(Excerpts from a dataset)

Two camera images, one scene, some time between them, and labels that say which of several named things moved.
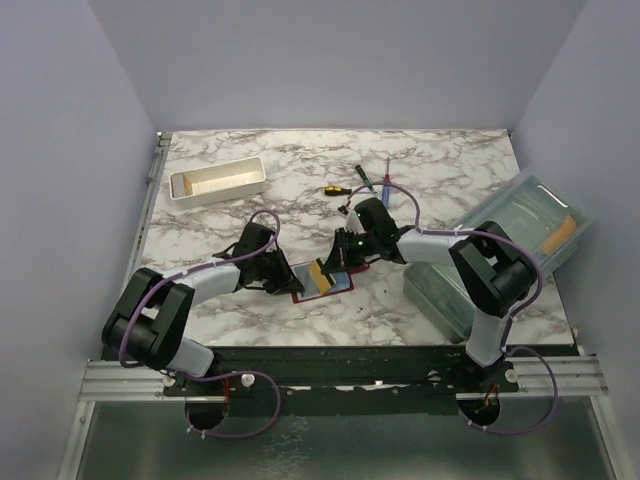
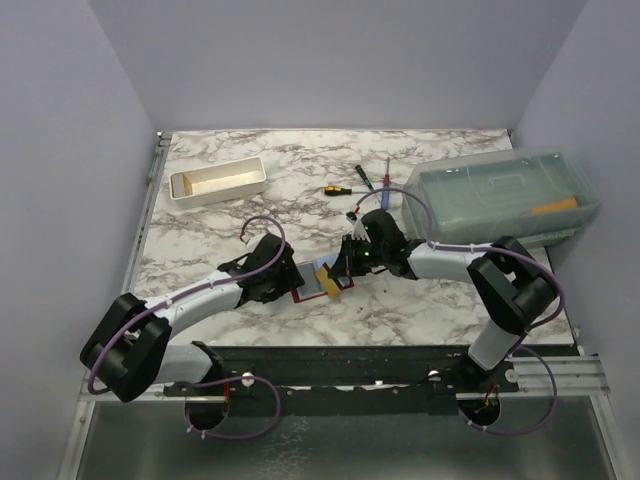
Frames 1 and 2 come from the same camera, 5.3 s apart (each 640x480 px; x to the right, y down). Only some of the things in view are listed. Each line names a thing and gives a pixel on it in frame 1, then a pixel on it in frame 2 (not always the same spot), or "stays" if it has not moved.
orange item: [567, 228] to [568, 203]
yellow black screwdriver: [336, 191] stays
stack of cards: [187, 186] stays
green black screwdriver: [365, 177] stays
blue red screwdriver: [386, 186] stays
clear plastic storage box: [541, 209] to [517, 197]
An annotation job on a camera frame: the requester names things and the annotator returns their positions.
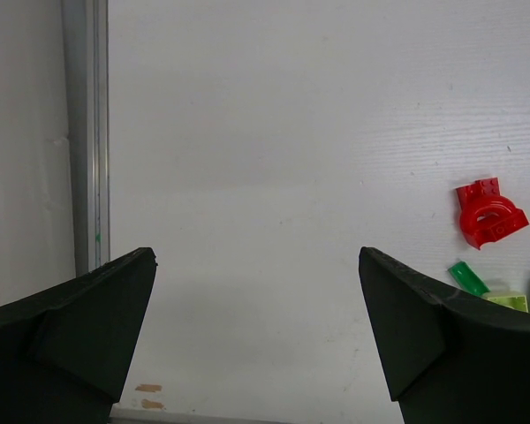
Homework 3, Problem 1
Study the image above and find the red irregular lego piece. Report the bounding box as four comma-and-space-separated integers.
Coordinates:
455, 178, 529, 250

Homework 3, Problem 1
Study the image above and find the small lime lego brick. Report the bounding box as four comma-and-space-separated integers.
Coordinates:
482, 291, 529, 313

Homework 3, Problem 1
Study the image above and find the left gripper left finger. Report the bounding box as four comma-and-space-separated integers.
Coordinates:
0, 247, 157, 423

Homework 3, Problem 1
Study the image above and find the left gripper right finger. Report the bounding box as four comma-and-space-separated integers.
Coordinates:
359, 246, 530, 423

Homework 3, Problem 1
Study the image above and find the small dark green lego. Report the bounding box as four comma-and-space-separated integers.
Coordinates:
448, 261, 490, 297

...

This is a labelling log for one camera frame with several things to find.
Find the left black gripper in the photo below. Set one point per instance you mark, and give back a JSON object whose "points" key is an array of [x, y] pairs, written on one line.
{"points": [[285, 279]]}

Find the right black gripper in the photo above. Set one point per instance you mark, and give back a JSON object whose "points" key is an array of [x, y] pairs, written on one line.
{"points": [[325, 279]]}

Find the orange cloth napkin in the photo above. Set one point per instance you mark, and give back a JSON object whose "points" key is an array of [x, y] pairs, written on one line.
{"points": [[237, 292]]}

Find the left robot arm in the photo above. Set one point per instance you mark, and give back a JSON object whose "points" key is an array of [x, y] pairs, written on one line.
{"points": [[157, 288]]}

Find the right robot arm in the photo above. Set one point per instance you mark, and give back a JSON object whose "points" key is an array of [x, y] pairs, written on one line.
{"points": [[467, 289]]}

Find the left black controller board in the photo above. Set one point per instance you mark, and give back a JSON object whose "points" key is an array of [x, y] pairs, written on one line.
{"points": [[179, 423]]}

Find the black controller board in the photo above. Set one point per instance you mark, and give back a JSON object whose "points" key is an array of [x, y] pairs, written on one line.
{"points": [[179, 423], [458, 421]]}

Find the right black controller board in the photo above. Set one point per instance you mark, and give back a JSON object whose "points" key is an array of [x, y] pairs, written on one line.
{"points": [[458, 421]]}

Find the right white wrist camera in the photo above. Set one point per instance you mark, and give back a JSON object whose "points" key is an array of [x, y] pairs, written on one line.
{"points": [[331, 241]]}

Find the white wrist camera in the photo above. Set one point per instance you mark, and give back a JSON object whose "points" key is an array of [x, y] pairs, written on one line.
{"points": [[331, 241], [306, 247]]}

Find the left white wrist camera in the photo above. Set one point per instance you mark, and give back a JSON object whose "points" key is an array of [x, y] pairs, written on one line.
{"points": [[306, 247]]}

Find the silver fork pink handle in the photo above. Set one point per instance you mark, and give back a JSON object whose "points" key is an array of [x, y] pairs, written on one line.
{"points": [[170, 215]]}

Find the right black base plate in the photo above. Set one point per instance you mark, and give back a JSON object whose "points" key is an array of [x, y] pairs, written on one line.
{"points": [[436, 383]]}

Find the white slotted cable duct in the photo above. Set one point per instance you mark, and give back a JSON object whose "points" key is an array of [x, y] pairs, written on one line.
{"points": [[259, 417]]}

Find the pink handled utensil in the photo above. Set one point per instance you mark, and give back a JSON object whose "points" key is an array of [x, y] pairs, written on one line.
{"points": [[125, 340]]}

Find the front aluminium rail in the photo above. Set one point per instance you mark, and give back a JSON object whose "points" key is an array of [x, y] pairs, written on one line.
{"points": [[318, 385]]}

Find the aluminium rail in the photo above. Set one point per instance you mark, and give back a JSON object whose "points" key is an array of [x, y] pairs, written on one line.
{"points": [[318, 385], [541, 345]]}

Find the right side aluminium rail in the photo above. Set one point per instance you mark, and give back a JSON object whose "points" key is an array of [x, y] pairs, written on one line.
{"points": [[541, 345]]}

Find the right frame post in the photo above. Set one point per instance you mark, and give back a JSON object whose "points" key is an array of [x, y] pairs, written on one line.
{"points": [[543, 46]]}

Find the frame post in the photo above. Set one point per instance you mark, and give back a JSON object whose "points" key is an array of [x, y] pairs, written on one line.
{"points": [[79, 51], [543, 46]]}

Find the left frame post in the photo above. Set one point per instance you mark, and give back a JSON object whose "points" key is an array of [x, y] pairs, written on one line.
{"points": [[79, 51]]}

— What to work on —
Among the records, find every line with the word "green" and copy it.

— Exercise solution —
green black screwdriver: [365, 177] stays
Study the image above and find the small dark green lego. Report the bounding box as four comma-and-space-separated integers.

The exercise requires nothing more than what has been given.